The next step is vectorization of the innermost loop. Vectorization report shows that it was vectorized, but compiler generated several versions of the loop. These include at least vector and scalar versions as compiler does not know matrix size. Additionally, matrices are passed as pointers that theoretically could overlap. We use #pragma simd with alignment parameters to prevent generation of unnecessary versions of the loop and gain some performance benefit.

We discuss block matrix multiplication that aim to improve memory access locality, particularly by reducing cache miss ratio. We compare square and rectangular blocks and demonstrate how to give compiler a hint about block size to eliminate some inefficient prefetch.

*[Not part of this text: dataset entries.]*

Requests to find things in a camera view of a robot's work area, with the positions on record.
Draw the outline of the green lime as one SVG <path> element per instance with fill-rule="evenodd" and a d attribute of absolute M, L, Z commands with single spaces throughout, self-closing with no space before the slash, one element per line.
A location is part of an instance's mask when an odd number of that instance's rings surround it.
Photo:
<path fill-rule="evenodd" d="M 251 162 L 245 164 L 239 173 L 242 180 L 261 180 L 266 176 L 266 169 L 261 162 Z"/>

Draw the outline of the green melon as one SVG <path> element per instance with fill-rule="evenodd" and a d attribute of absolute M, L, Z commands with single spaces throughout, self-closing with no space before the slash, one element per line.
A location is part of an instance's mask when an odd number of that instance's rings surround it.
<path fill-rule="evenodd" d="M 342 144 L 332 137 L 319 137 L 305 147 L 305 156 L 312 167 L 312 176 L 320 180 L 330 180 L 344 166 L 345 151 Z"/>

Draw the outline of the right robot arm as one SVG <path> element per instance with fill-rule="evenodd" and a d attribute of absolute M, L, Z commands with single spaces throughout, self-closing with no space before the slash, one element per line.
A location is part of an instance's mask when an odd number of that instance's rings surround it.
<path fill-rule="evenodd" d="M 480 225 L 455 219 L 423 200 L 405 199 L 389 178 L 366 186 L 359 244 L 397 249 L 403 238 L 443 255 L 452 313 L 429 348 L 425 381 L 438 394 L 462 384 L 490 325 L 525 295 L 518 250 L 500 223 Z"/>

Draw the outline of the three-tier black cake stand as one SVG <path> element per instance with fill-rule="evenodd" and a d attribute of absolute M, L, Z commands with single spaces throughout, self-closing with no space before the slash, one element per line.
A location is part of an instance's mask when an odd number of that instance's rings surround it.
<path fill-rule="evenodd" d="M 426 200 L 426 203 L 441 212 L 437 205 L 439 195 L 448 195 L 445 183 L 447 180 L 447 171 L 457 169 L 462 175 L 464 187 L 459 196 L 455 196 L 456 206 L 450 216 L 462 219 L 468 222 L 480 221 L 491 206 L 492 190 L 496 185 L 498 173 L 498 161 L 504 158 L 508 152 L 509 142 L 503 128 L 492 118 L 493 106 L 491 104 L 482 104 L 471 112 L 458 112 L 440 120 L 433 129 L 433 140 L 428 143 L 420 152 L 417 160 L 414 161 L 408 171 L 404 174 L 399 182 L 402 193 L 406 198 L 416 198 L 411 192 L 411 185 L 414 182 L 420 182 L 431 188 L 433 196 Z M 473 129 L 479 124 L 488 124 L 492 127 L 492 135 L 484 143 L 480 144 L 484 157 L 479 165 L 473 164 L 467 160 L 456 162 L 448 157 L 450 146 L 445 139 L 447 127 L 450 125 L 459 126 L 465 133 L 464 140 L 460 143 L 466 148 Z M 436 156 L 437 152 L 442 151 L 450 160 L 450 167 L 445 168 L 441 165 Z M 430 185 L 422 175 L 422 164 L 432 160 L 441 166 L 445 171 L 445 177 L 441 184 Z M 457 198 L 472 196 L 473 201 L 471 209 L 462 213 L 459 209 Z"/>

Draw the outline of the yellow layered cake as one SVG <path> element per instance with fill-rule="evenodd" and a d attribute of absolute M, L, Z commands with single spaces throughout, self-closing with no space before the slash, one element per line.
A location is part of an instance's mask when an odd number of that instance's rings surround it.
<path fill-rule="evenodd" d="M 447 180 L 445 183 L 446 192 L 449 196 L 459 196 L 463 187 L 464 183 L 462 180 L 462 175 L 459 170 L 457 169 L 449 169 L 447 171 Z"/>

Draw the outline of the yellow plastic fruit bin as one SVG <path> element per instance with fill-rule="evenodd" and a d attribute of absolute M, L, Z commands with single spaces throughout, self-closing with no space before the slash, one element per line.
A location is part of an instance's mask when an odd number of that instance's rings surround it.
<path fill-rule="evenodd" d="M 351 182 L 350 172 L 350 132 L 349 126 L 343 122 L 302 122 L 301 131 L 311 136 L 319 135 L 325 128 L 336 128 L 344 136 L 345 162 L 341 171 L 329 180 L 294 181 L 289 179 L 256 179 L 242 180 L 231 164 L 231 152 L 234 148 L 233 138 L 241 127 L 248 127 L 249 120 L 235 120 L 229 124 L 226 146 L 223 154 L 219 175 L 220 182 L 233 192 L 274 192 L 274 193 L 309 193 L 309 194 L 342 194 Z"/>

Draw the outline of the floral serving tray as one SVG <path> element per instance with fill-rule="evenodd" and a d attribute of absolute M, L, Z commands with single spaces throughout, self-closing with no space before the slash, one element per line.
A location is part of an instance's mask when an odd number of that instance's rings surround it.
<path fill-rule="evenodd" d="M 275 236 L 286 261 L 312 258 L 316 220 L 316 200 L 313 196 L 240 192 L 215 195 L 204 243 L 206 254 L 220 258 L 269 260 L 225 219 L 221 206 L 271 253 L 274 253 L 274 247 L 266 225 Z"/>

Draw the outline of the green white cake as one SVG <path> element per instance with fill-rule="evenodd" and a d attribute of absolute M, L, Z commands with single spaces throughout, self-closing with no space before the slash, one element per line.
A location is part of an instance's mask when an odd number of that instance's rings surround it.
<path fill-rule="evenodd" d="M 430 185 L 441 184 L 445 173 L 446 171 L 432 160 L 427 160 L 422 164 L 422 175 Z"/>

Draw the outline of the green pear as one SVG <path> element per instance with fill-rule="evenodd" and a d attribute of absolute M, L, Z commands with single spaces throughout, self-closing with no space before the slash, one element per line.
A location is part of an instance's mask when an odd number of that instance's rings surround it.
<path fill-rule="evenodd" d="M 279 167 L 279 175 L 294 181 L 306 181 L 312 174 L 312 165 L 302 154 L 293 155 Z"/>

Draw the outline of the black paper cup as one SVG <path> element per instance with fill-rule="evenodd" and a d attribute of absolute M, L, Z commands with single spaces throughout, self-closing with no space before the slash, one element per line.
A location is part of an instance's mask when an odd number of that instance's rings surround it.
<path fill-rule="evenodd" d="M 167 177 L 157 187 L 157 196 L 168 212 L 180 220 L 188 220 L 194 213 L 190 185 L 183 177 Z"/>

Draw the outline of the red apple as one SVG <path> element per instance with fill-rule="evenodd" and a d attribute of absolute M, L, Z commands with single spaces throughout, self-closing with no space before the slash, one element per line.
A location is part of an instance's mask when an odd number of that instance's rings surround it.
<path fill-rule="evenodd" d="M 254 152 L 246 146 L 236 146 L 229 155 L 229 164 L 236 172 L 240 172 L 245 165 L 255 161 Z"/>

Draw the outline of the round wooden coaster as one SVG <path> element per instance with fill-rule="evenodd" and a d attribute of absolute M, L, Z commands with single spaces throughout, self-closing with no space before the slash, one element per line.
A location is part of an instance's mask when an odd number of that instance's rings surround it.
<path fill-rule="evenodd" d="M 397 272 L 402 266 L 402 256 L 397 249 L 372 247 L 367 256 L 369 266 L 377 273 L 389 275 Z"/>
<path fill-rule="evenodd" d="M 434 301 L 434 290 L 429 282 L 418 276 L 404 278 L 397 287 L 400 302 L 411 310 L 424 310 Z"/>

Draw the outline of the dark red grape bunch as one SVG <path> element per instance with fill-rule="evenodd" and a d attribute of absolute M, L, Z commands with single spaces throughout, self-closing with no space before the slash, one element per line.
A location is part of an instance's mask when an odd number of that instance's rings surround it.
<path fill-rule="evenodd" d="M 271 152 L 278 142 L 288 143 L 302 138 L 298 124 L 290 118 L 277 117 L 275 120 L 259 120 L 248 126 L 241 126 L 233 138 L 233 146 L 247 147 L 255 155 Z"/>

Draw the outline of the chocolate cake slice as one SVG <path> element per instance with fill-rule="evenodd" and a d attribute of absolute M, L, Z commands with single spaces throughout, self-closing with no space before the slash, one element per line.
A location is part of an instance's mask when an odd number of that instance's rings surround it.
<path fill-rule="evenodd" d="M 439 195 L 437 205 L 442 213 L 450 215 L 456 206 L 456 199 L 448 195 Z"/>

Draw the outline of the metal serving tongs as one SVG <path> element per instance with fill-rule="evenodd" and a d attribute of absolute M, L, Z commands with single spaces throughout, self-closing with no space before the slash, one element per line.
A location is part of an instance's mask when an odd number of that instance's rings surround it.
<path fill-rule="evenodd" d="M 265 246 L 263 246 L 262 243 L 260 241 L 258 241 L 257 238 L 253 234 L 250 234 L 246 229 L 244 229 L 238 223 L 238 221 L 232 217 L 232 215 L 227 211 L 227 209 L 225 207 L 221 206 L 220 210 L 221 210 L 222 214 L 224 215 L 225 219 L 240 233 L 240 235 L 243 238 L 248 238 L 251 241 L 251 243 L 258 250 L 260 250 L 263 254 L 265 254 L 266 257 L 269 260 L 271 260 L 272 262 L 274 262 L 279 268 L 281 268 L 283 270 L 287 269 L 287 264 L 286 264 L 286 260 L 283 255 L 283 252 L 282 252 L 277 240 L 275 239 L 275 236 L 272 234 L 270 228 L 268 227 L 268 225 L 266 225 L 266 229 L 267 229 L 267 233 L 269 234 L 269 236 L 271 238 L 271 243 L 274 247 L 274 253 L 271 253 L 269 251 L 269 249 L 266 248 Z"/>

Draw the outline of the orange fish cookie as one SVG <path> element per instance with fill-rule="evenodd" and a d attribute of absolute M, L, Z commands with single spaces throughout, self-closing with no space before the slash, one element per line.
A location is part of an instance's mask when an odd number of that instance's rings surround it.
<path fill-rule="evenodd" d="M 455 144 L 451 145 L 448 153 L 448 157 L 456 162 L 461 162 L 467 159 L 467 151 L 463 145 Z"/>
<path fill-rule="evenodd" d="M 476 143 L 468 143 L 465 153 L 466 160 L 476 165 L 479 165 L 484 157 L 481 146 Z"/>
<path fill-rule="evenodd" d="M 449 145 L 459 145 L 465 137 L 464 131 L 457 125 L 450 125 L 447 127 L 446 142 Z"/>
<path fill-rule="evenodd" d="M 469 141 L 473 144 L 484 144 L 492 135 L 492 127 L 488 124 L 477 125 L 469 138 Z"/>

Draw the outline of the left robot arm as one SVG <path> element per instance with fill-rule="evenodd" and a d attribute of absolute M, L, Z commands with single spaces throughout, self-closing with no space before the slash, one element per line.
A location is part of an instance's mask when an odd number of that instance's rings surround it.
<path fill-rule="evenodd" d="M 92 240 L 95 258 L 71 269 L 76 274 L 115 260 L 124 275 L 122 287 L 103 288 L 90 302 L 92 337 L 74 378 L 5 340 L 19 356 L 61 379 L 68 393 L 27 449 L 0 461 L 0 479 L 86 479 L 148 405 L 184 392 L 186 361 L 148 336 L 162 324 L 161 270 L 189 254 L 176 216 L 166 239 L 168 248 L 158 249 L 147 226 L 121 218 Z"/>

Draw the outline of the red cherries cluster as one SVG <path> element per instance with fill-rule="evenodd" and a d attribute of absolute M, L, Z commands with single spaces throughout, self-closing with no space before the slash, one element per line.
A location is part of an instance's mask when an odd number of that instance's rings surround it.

OpenMP parallelization is performed by a single pragma for 240 threads. The resulting version is an order of magnitude slower compared to MKL. We show that 120 threads is the optimal configuration for our implementation.

We do not aim to outperform MKL. Papers [3, 4] demonstrate more efficient approaches to improving memory efficiency.

# FOR STUDENTS

An overview of theoretical advancements in efficient matrix multiplication algorithms is presented in [1, 2]. Approaches to high performance implementation of matrix multiplication are described in [3, 4], these include techniques used in MKL for CPU and Xeon Phi. Paper [5] describes matrix multiplication implementation of GOTO BLAS, a long time competitor to MKL in high performance matrix multiplication.

# References

1. Vassilevska Williams V. Efficient Algorithms for Path Problems in Weighted Graphs. 2008. URL: [http://theory.stanford.edu/~virgi/thesis.pdf]
2. Vassilevska Williams V. Multiplying matrices in O(n2.373) time. 2014. URL: [http://theory.stanford.edu/~virgi/matrixmult-f.pdf]
3. Alexander Heinecke, Karthikeyan Vaidyanathan, Mikhail Smelyanskiy, Alexander Kobotov, Roman Dubtsov, Greg Henry, George Chrysos, Pradeep Dubey Design and Implementation of the Linpack Benchmark for Single and Multi-Node Systems Based on Intel® Xeon Phi™ co-processor. //In Proceedings of the 2013 IEEE International Parallel and Distributed Processing Symposium, May 2013.
4. Tyler M. Smith, Robert van de Geijn, Mikhail Smelyanskiy , Jeff R. Hammond, and Field G. Van Zee. Opportunities for Parallelism in Matrix Multiplication // FLAME Working Note #71 . The University of Texas at Austin, Department of Computer Science. Technical Report TR-13-20. 2013.
5. Kazushige Goto, Robert van de Geijn. Anatomy of high-performance matrix multiplication //ACM Trans. Math. Soft., 34(3), May 2008.

# Individual work

1. Create a memory access map for the naive version for 8-way associative cache, cache lane is 64 bytes, cache size is 32 KB. Explain why the program is slow for N = 1024.
2. Find optimal block sizes for square and rectangular blocks for block matrix multiplication.
3. Find optimal number of OpenMP threads for block matrix multiplication depending of matrix and block sizes.
4. Investigate how warm-up affects computational time of all implemented versions.
5. Study papers [3, 4] and try these approaches on practice.